Automated testing of the DRM subsystem

Introduction

Making sure that changes to the core or drivers don’t introduce regressions can be very time-consuming when lots of different hardware configurations need to be tested. Moreover, it isn’t practical for each person interested in this testing to have to acquire and maintain what can be a considerable amount of hardware.

Also, it is desirable for developers to check for regressions in their code by themselves, instead of relying on the maintainers to find them and then reporting back.

There are facilities in gitlab.freedesktop.org to automatically test Mesa that can be used as well for testing the DRM subsystem. This document explains how people interested in testing it can use this shared infrastructure to save quite some time and effort.

Relevant files

drivers/gpu/drm/ci/gitlab-ci.yml

This is the root configuration file for GitLab CI. Among other less interesting bits, it specifies the specific version of the scripts to be used. There are some variables that can be modified to change the behavior of the pipeline:

DRM_CI_PROJECT_PATH

Repository that contains the Mesa software infrastructure for CI

DRM_CI_COMMIT_SHA

A particular revision to use from that repository

UPSTREAM_REPO

URL to git repository containing the target branch

TARGET_BRANCH

Branch to which this branch is to be merged into

IGT_VERSION

Revision of igt-gpu-tools being used, from https://gitlab.freedesktop.org/drm/igt-gpu-tools

drivers/gpu/drm/ci/testlist.txt

IGT tests to be run on all drivers (unless mentioned in a driver’s *-skips.txt file, see below).

drivers/gpu/drm/ci/${DRIVER_NAME}-${HW_REVISION}-fails.txt

Lists the known failures for a given driver on a specific hardware revision.

drivers/gpu/drm/ci/${DRIVER_NAME}-${HW_REVISION}-flakes.txt

Lists the tests that for a given driver on a specific hardware revision are known to behave unreliably. These tests won’t cause a job to fail regardless of the result. They will still be run.

Each new flake entry must be associated with a link to the email reporting the bug to the author of the affected driver or the relevant GitLab issue. The entry must also include the board name or Device Tree name, the first kernel version affected, the IGT version used for tests, and an approximation of the failure rate.

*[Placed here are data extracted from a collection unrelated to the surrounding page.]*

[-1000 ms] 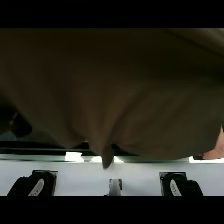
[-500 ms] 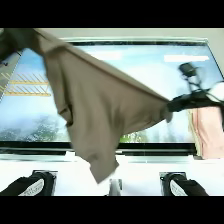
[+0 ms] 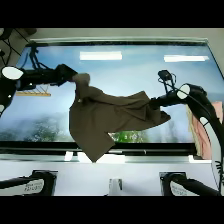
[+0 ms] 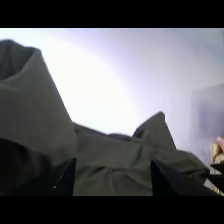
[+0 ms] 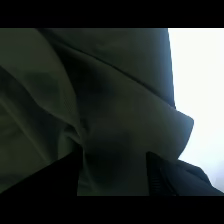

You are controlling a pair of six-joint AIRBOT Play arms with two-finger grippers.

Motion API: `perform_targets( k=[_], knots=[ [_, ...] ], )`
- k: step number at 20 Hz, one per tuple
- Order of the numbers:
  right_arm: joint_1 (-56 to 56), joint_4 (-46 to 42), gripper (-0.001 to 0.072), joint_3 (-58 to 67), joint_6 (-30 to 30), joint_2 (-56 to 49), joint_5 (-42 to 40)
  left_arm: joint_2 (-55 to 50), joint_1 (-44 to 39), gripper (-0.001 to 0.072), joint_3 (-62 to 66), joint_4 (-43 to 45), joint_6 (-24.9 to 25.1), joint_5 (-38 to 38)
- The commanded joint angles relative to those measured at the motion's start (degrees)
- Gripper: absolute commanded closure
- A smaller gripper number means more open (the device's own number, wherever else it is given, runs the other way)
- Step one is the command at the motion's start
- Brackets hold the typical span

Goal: Fold the shirts.

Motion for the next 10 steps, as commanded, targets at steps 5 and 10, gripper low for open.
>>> perform_targets(
  k=[5,10],
  knots=[
    [-20.98,3.45,0.0088,1.51,-6.71,-0.42,11.91,2.49,6.88,0.0016,-6.93,30.05,-15.56,-32.13],
    [-26.29,3.93,0.0053,1.05,-13.25,-0.68,19.28,7.41,6.23,0.0010,-29.73,23.12,-15.10,-20.04]
  ],
)
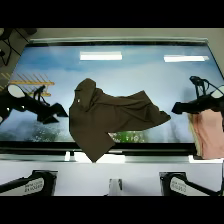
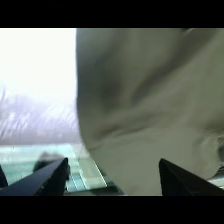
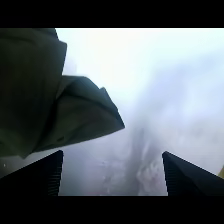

They should be provided under the following format:

# Bug Report: $LORE_URL_OR_GITLAB_ISSUE
# Board Name: broken-board.dtb
# Linux Version: 6.6-rc1
# IGT Version: 1.28-gd2af13d9f
# Failure Rate: 100
flaky-test

Use the appropriate link below to create a GitLab issue: amdgpu driver: https://gitlab.freedesktop.org/drm/amd/-/issues i915 driver: https://gitlab.freedesktop.org/drm/i915/kernel/-/issues msm driver: https://gitlab.freedesktop.org/drm/msm/-/issues xe driver: https://gitlab.freedesktop.org/drm/xe/kernel/-/issues

drivers/gpu/drm/ci/${DRIVER_NAME}-${HW_REVISION}-skips.txt

Lists the tests that won’t be run for a given driver on a specific hardware revision. These are usually tests that interfere with the running of the test list due to hanging the machine, causing OOM, taking too long, etc.

How to enable automated testing on your tree

1. Create a Linux tree in https://gitlab.freedesktop.org/ if you don’t have one yet

2. In your kernel repo’s configuration (eg. https://gitlab.freedesktop.org/janedoe/linux/-/settings/ci_cd), change the CI/CD configuration file from .gitlab-ci.yml to drivers/gpu/drm/ci/gitlab-ci.yml.

3. Request to be added to the drm/ci-ok group so that your user has the necessary privileges to run the CI on https://gitlab.freedesktop.org/drm/ci-ok

4. Next time you push to this repository, you will see a CI pipeline being created (eg. https://gitlab.freedesktop.org/janedoe/linux/-/pipelines)

5. The various jobs will be run and when the pipeline is finished, all jobs should be green unless a regression has been found.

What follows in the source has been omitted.